# 30 yr project



## cruzn57 (May 30, 2012)

I've owned this for little over 30yrs, bought as a 100% stocker, ran when purchased, but needed some help.
somewhere I have pics from back then, but for now, this is how it looks.
was painted 5 yrs ago, new glass, & trim,  bumpers were done 20 yrs ago, but  were lousy job, and need it again.
I'm upgrading almost everything........
new wiring front to back from AAW  wiring products.
New A/C & heat unit  from Southern Air.
200r4  trans, in place of TH350.
engine is a 383 SBC, 
new aluminum heads, intake, valve covers, water pump, starter.
new alum rad.
fresh paint in the engine compartment.
new carpet & padding
Hopefully new upholstery & head liner (  depends on $$$$) 

here is where I'm at in the process, I took it apart 2-3  weeks ago, around the beginning  of May. 

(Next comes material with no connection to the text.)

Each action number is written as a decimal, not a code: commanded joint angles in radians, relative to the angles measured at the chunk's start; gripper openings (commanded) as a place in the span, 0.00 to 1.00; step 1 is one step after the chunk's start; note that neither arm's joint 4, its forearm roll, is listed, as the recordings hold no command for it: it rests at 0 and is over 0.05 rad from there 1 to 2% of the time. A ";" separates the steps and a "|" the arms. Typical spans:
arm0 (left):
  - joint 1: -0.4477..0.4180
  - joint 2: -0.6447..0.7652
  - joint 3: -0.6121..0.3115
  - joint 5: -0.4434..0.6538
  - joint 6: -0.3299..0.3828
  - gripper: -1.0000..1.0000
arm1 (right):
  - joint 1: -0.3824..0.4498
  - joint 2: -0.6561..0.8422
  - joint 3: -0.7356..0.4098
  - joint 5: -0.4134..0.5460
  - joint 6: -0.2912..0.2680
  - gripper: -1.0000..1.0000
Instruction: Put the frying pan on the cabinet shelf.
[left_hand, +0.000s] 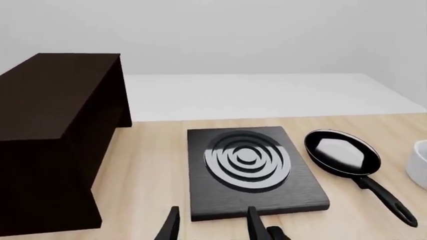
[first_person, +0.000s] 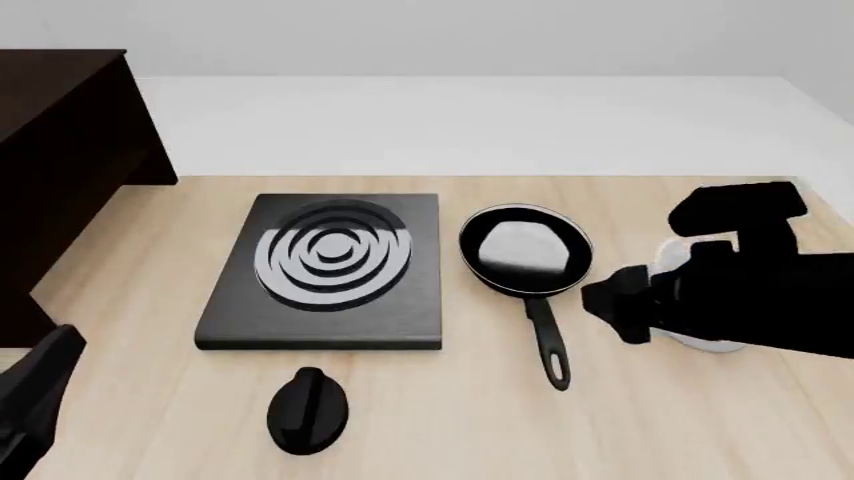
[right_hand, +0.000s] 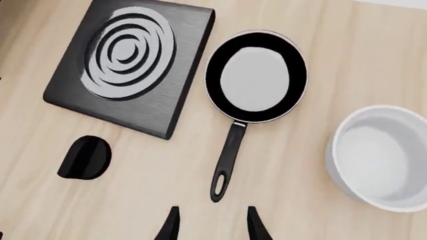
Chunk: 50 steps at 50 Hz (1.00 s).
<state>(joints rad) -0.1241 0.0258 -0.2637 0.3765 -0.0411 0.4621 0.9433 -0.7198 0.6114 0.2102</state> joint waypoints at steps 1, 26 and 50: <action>-0.002 0.003 0.009 -0.007 -0.015 1.00 | 0.011 0.053 0.076 -0.076 0.033 1.00; -0.012 0.020 0.015 -0.013 -0.031 1.00 | 0.016 0.227 0.116 -0.210 0.003 1.00; -0.018 0.037 0.005 -0.015 -0.025 1.00 | 0.002 0.403 0.080 -0.307 0.004 1.00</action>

View attachment 57 011R.jpg


View attachment 57 030R.jpg


View attachment R57 002.jpg


View attachment R57 010.jpg


View attachment R57 motor3 005.jpg


----------



## cruzn57 (May 30, 2012)

have got the motor back together, and mods to trans to work without a computer, and painted the engine compartment yesterday, working on  electric and stereo. 

View attachment R57 motor3 004.jpg


View attachment R57 motor3 003.jpg


View attachment R57 paint 003.jpg


View attachment R57 paint 006.jpg


View attachment R57 paint 009.jpg


----------



## Chris (May 30, 2012)

She is beautiful. I am looking for a 51 Ford pickup for my future project. I am getting closer to being done with the jeep so I can free up some space.


----------



## Kelowna (May 31, 2012)

Holy crap, that is a beauty. Might you let me borrow it for a decade or two please.


----------



## cruzn57 (May 31, 2012)

thats what friends are for!
should I finish it first? 
I installed the engine in 1996 and put 30 miles on it, so it obvious I don't drive it!

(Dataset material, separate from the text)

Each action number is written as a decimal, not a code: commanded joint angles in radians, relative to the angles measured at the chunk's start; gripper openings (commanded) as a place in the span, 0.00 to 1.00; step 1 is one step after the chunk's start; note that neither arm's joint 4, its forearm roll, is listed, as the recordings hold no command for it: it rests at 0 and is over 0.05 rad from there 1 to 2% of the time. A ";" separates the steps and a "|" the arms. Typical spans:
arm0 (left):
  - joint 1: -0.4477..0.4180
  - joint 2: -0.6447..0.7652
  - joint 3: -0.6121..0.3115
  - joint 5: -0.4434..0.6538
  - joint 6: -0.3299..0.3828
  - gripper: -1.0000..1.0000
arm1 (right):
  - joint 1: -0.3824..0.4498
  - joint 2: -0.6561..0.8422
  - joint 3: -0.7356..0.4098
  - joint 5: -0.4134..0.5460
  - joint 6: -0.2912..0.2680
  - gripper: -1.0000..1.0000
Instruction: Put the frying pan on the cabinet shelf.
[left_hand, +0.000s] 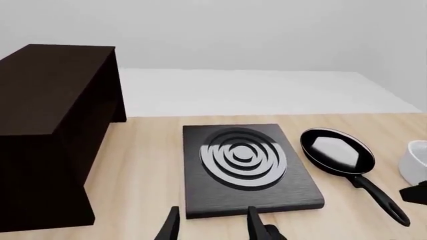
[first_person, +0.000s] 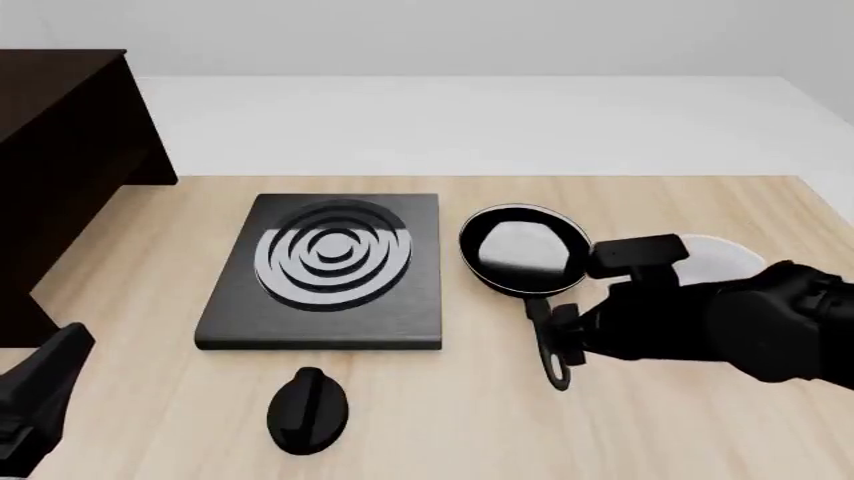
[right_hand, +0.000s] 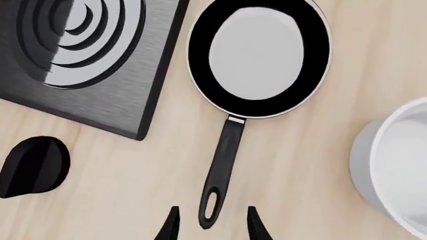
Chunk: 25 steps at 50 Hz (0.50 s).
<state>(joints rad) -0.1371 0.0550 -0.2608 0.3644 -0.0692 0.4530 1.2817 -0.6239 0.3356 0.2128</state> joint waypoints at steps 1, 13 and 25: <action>-0.006 0.006 0.003 -0.002 0.008 1.00 | 0.007 0.073 -0.016 -0.039 0.006 1.00; -0.016 0.012 -0.014 0.016 0.031 1.00 | -0.001 0.141 -0.022 -0.075 0.011 1.00; -0.022 0.014 -0.011 0.017 0.017 1.00 | 0.012 0.193 -0.017 -0.105 0.007 1.00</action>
<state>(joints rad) -0.1528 0.0667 -0.2727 0.3788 -0.0480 0.4501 1.4281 -0.6442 0.2553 0.2207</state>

actually i sold all the other cars to concentrate on this and Buick GN

sold 
33 Willy's coupe, 350/350
37 chevy sedan, 350/350
37 ford  2 dr slantback, 350/350
47 studebacker 1/2 tn PU all stock
Z06 corvette
9 sec Turbo Buick (still an V6) 
60 El Camino , w/350/5spd
71 el camino  w/96 LT1,


----------



## Kelowna (Jun 1, 2012)

Oh yes you may finish it first.


----------



## Chris (Jun 11, 2012)

So when do you plan on having it back on the road?


----------



## cruzn57 (Jun 11, 2012)

finishing paint touch up,  fabrication of  mounts for everything.
installing a/c, wiring, radio.
 motor and new  trans are ready to go back in now.
waiting on some parts, 
I usually work on it every day,  in the mornings when its cool , and nice to work.
it 97 here now ( almost 2pm)  so time for ice tea, and nap,  LOL
My goal is to have in running  in 2-3 weeks,  but  most of my goals are easily broken, 
I'll post  pics in next few days of progress.
Thanks for asking !


----------



## Chris (Jun 12, 2012)

Can't wait to see it driving down the road.


----------



## cruzn57 (Jun 12, 2012)

always can use  3RD hand.
every year I buy a 24 pack of beer, (usually around xmas time) 
I still have 23 left,  so  stop by!

and we have deep well water too,  (sweet and cool):thumbsup:


----------



## Chris (Jun 12, 2012)

Only if I can bring my jeep and finish it up in your shop.


----------



## cruzn57 (Jun 13, 2012)

sure!    always like company!

finished the eng  compartment , clear coated.
did the rad side panels, and am mocking up the rad- a/c condenser- trans cooler

fitting the padding in the interior, and gluing it down. 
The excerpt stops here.